Problem to solve
Once the line with "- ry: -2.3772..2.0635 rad" is found in the entries below, repeat that line and every one after it exactly, ending at the last.

Provided records
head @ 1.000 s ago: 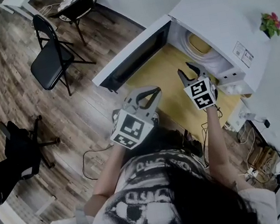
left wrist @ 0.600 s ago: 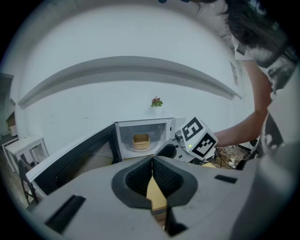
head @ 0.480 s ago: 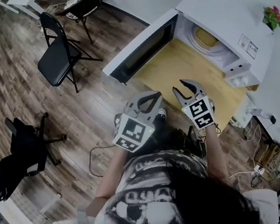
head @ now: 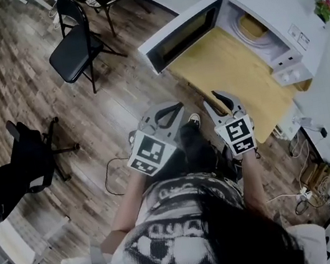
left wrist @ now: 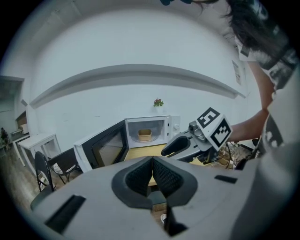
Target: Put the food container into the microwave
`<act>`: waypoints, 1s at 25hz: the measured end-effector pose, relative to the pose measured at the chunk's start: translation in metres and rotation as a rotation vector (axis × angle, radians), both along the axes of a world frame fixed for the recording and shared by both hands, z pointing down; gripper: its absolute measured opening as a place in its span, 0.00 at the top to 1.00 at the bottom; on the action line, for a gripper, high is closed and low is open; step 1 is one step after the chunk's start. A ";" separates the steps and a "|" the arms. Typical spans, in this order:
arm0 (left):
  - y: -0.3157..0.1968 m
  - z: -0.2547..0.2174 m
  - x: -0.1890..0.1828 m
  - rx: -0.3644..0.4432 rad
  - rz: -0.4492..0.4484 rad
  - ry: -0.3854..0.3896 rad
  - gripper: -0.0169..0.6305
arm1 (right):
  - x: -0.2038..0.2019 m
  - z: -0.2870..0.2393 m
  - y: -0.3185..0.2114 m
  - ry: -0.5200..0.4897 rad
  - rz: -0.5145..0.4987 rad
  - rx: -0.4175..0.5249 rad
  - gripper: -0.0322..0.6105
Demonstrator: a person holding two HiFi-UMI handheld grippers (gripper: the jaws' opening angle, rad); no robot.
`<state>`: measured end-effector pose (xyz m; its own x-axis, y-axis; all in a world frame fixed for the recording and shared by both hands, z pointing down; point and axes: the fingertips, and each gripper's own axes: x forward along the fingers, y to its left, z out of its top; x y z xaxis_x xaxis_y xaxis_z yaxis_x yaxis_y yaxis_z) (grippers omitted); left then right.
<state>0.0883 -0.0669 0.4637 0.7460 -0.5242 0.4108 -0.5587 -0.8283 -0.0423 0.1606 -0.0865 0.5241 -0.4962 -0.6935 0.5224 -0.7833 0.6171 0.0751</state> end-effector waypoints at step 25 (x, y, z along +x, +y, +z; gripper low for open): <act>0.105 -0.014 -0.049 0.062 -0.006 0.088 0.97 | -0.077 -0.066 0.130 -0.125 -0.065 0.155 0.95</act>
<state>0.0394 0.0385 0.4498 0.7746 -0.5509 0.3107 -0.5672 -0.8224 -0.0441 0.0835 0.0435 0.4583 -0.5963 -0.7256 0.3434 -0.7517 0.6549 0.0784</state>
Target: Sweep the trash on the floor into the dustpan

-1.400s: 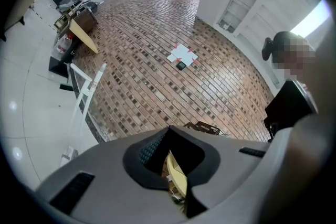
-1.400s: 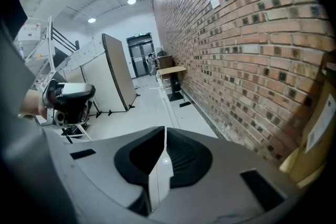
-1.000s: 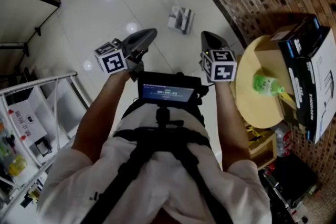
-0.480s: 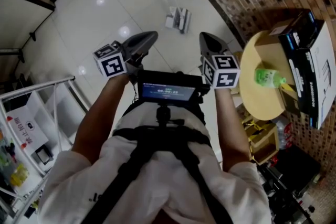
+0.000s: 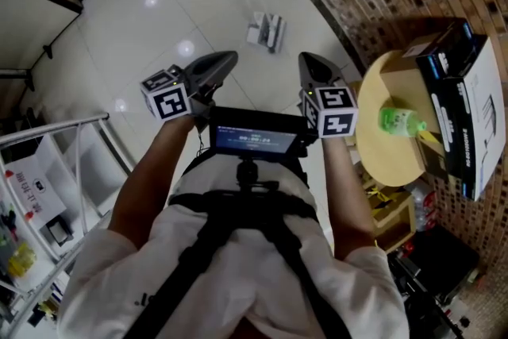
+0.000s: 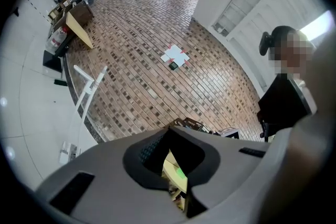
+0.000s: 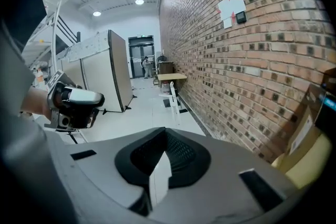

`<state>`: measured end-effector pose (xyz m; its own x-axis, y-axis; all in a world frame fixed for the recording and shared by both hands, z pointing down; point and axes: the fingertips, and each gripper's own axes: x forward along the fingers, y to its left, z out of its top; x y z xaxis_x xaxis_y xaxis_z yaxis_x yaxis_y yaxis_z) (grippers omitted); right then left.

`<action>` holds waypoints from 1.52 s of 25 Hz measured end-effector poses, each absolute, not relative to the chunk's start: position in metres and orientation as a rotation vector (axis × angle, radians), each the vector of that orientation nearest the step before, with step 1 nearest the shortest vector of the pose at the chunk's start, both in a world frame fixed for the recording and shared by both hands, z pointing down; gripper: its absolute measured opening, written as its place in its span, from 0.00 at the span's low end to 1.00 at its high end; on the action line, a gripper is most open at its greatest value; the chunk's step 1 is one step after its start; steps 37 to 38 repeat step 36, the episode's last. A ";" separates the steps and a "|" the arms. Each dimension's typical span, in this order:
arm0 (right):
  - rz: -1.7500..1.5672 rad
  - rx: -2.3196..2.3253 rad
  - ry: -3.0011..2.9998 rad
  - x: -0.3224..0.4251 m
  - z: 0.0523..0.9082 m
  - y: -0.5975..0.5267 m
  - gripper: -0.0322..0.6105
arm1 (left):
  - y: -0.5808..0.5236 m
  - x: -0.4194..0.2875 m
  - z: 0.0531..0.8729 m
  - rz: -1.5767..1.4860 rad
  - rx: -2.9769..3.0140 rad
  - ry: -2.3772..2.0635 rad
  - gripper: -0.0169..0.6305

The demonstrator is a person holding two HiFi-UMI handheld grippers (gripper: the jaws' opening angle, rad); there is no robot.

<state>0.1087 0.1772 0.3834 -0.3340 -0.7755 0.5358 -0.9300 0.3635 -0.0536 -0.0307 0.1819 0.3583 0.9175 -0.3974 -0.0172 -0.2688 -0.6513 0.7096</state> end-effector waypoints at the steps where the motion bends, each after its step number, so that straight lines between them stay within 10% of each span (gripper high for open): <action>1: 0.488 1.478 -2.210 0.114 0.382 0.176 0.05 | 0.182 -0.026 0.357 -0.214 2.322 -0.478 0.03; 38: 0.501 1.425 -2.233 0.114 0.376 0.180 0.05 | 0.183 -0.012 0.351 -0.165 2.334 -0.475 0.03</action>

Finished task
  - ry: -2.3772..2.0635 rad
  - gripper: -0.0169..0.6305

The demonstrator is a person holding two HiFi-UMI handheld grippers (gripper: the jaws' opening angle, rad); there is no robot.

<state>0.1087 0.1772 0.3834 -0.3340 -0.7755 0.5358 -0.9300 0.3635 -0.0536 -0.0307 0.1819 0.3583 0.9175 -0.3974 -0.0172 -0.2688 -0.6513 0.7096</state> end-effector waypoints at the steps where the motion bends, each after its step number, so that straight lines between them stay within 10% of each span (gripper high for open): <action>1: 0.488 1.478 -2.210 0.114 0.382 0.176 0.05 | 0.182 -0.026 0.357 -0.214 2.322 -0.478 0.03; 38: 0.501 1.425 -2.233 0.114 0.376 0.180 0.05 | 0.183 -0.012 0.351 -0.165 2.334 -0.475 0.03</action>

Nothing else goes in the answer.